Personal information
- Full name: Frank Davis
- Born: 25 August 1944 (age 81)
- Original team: Melbourne under-19s
- Height: 178 cm (5 ft 10 in)
- Weight: 78 kg (172 lb)
- Position: Back pocket

Playing career^{1}
- Years: Club / Games (Goals)
- 1964–1973: Melbourne / 168 (2)
- ^{1} Playing statistics correct to the end of 1973.

Career highlights
- VFL premiership: 1964; Keith 'Bluey' Truscott Medallist: 1970; Melbourne captain: 1971–1972;

= Frank Davis (Australian rules footballer) =

Australian rules footballer

Frank Davis (born 25 August 1944) is a former Australian rules footballer who played for Melbourne in the Victorian Football League (VFL).

Davis was educated at Salesian College, Chadstone. He made his debut in Melbourne's premiership winning season of 1964 and despite managing just six games he was a member of the grand final winning team in his rookie season. Davis started his career with a bang by kicking a goal with his first kick but then didn't manage another for eight years. Instead of a goal sneak he turned into a reliable defender off the half-back flank or in the back pocket. He was club captain from 1970 to 1972, earning their best and fairest award in his first season in charge. He also represented Victoria at interstate football during his career.

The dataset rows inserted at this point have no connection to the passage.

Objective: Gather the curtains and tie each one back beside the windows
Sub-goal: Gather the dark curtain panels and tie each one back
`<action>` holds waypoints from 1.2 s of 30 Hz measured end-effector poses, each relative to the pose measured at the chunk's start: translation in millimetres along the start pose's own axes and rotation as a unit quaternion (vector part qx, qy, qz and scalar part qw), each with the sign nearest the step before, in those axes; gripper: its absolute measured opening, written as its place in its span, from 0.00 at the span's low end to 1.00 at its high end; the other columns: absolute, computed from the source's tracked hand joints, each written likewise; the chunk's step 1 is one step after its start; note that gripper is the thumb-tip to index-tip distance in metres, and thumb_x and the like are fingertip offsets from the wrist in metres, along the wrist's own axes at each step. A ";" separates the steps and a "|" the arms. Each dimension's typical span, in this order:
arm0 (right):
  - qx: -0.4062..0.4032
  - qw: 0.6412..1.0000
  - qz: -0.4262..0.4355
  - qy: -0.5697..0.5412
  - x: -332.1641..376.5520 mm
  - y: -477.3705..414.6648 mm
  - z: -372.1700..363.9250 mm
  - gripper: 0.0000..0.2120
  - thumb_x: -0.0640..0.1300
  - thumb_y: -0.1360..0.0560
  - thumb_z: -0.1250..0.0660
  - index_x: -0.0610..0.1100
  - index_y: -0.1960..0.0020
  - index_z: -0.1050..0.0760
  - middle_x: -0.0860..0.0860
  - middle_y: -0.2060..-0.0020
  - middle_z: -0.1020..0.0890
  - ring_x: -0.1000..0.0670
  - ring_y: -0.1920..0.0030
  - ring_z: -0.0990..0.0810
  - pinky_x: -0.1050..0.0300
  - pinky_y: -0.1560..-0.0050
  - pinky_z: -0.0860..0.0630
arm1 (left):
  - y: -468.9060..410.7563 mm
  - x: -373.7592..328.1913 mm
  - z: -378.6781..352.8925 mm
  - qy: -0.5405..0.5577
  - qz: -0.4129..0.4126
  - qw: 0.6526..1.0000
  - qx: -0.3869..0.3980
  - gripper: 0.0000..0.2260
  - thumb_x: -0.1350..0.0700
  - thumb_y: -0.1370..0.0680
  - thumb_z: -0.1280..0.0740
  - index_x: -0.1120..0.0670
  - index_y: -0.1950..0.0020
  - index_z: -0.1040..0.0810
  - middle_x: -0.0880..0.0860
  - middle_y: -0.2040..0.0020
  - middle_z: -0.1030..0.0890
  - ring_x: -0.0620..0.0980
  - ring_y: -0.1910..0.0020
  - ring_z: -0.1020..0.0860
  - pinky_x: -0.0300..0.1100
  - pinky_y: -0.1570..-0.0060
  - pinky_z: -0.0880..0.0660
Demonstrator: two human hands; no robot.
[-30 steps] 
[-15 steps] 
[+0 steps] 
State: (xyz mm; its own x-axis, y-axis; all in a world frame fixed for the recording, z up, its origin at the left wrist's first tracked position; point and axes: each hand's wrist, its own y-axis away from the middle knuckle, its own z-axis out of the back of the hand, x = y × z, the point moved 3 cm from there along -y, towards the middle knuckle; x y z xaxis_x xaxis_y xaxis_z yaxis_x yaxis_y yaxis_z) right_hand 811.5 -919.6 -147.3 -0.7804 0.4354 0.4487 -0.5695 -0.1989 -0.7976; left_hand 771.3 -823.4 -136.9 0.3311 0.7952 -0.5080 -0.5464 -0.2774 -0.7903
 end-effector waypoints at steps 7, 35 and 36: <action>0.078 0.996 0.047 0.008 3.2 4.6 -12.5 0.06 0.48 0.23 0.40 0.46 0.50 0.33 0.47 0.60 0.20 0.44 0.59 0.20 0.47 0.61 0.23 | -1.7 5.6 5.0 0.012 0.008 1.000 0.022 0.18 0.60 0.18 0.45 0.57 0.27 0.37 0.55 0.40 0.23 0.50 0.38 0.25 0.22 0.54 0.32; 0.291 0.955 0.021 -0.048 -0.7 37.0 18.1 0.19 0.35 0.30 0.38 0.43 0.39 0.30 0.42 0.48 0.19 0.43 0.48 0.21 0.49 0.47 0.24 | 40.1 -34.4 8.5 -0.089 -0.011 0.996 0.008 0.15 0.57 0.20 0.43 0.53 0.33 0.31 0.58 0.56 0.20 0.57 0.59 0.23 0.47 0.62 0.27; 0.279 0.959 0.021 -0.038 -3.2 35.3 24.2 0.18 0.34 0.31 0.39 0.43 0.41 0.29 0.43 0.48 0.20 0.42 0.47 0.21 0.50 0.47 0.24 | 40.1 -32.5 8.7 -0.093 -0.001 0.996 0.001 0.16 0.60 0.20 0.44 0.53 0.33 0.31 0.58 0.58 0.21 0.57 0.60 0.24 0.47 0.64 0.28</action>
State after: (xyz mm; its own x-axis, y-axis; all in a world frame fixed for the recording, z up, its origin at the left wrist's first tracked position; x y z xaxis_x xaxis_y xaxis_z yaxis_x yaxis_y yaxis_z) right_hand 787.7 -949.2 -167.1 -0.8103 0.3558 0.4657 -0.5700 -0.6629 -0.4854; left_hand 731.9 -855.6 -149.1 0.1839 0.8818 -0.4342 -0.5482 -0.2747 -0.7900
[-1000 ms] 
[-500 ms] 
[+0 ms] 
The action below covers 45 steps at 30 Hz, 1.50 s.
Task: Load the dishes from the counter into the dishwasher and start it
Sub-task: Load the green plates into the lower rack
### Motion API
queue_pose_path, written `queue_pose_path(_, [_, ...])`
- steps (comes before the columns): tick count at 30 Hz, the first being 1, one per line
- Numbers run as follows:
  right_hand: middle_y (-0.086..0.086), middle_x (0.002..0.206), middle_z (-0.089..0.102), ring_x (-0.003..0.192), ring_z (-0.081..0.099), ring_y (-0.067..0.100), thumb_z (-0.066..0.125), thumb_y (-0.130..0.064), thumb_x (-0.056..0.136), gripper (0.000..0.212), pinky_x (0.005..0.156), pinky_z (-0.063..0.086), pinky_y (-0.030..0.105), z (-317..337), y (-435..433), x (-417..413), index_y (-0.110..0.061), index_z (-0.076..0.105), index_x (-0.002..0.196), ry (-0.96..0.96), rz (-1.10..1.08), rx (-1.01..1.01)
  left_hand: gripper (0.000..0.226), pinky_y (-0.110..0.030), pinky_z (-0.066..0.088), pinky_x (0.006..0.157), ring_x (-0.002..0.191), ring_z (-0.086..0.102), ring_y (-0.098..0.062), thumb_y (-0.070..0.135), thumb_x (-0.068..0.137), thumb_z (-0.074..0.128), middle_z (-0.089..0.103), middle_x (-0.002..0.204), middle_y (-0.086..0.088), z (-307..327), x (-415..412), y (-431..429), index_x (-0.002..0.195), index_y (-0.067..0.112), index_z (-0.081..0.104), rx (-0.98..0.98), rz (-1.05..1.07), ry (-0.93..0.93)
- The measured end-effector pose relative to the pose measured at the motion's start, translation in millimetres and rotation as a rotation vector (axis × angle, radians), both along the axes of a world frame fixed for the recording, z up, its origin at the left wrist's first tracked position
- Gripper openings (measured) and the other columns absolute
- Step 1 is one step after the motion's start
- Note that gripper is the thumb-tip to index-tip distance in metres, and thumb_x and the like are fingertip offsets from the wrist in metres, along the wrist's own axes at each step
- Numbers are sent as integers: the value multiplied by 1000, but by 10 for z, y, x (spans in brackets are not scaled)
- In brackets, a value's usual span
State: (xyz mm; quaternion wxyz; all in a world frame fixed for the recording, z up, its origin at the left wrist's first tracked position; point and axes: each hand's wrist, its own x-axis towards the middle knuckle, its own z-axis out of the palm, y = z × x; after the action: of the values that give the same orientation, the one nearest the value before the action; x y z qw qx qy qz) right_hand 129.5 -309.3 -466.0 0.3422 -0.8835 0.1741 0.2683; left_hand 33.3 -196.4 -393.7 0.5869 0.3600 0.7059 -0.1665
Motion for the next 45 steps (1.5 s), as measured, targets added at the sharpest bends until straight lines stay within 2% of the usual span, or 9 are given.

He served as an assistant coach to Carl Ditterich Melbourne in 1979 and has been credited as the senior coach for the Round 8, 1979 match where Ditterich was suspended.

He passed his athletic prowess to his grandson, Jack Davis, who is a lacrosse player in America.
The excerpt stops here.